Data shown section start

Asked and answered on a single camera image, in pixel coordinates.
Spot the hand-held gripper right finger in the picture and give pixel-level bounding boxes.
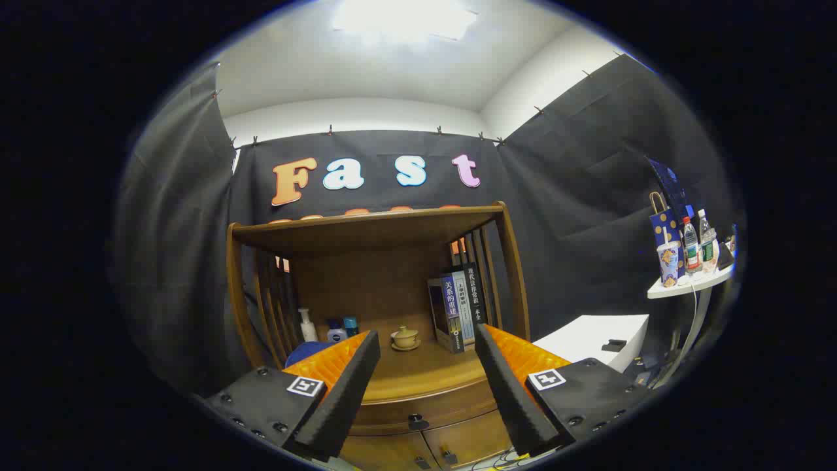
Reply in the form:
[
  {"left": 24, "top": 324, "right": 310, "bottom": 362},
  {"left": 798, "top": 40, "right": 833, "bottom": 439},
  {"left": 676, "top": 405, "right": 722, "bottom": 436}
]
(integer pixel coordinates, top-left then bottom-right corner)
[{"left": 474, "top": 323, "right": 655, "bottom": 457}]

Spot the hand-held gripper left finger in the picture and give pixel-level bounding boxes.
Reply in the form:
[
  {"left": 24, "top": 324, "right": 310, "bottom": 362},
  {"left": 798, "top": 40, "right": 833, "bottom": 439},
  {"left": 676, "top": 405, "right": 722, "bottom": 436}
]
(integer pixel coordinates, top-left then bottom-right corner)
[{"left": 196, "top": 330, "right": 381, "bottom": 462}]

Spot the wooden drawer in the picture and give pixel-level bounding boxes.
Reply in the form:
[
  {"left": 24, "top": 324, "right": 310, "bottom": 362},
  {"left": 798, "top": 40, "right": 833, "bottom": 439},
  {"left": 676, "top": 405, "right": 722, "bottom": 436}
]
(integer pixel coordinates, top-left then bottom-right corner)
[{"left": 350, "top": 379, "right": 501, "bottom": 436}]

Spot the wooden countertop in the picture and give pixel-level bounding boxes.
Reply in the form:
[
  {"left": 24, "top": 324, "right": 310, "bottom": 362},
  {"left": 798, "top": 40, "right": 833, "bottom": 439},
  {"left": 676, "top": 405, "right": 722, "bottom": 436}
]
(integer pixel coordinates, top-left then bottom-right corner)
[{"left": 288, "top": 314, "right": 488, "bottom": 404}]

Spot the wooden cabinet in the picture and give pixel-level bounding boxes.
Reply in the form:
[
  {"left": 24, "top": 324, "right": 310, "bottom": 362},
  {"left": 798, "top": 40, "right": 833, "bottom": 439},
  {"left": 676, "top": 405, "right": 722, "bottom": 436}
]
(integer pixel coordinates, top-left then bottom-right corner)
[{"left": 226, "top": 201, "right": 532, "bottom": 471}]

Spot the blue towel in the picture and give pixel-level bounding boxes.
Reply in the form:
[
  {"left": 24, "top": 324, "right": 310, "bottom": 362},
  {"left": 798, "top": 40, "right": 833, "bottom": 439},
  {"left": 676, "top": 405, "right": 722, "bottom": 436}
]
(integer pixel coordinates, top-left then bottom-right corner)
[{"left": 285, "top": 340, "right": 334, "bottom": 368}]

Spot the beige lidded teacup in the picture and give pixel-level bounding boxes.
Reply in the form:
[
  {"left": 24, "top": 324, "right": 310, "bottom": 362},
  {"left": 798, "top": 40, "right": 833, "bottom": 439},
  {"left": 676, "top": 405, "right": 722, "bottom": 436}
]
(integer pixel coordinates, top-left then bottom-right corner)
[{"left": 390, "top": 325, "right": 422, "bottom": 352}]

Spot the light spine book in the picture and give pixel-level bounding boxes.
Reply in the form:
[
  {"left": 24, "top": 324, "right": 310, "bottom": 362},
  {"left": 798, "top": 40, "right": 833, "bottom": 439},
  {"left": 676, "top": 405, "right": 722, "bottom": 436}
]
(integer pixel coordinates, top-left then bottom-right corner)
[{"left": 453, "top": 270, "right": 476, "bottom": 346}]

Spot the dark cover blue spine book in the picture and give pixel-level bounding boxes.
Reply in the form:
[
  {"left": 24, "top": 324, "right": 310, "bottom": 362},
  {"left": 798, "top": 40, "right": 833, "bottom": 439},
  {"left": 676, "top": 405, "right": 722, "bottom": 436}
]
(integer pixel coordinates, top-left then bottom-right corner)
[{"left": 427, "top": 275, "right": 466, "bottom": 354}]

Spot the black spine book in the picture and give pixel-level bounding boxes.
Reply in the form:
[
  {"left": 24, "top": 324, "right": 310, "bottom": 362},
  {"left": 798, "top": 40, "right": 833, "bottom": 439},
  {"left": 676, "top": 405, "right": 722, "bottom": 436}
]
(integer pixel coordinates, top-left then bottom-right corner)
[{"left": 461, "top": 263, "right": 490, "bottom": 326}]

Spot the white box unit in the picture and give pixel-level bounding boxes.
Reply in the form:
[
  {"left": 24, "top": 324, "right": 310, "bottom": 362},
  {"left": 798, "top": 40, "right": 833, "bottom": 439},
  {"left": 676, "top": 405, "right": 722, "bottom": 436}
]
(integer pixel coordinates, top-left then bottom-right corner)
[{"left": 533, "top": 314, "right": 650, "bottom": 374}]

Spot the patterned paper cup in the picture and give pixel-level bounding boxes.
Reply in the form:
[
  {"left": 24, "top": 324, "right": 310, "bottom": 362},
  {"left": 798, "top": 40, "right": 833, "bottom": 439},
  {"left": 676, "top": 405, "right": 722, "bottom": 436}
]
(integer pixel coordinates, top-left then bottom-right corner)
[{"left": 657, "top": 229, "right": 682, "bottom": 288}]

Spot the white side table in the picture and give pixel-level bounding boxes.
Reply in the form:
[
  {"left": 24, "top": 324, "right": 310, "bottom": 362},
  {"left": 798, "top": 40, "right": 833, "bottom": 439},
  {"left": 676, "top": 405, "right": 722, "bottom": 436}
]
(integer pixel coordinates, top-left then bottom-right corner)
[{"left": 647, "top": 262, "right": 736, "bottom": 387}]

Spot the red label water bottle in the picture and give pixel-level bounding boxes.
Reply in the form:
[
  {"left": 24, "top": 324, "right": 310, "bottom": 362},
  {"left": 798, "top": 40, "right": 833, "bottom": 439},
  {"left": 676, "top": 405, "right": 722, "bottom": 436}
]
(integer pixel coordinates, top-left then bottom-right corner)
[{"left": 682, "top": 217, "right": 702, "bottom": 272}]

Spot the blue patterned paper bag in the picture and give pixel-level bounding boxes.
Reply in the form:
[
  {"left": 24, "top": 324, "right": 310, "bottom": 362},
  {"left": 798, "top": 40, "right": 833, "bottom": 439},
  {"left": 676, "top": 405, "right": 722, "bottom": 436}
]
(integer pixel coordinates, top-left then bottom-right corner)
[{"left": 646, "top": 156, "right": 695, "bottom": 279}]

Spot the green label water bottle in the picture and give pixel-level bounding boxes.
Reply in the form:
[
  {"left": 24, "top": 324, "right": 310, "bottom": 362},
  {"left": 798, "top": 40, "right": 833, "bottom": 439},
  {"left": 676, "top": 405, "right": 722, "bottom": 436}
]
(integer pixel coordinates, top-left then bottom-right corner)
[{"left": 697, "top": 209, "right": 719, "bottom": 270}]

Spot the ceiling light panel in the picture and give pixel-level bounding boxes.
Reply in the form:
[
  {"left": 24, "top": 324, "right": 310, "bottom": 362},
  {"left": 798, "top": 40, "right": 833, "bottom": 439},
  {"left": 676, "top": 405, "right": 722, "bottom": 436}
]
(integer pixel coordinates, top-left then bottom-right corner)
[{"left": 332, "top": 0, "right": 478, "bottom": 41}]

Data shown section end

▸ **Problem to work on**
Each line in the data that holds the string "held" must be returned.

▸ **Answer for the task**
Spot the hand-held gripper right finger in the picture and give pixel-level bounding boxes.
Spot the hand-held gripper left finger in the picture and give pixel-level bounding boxes.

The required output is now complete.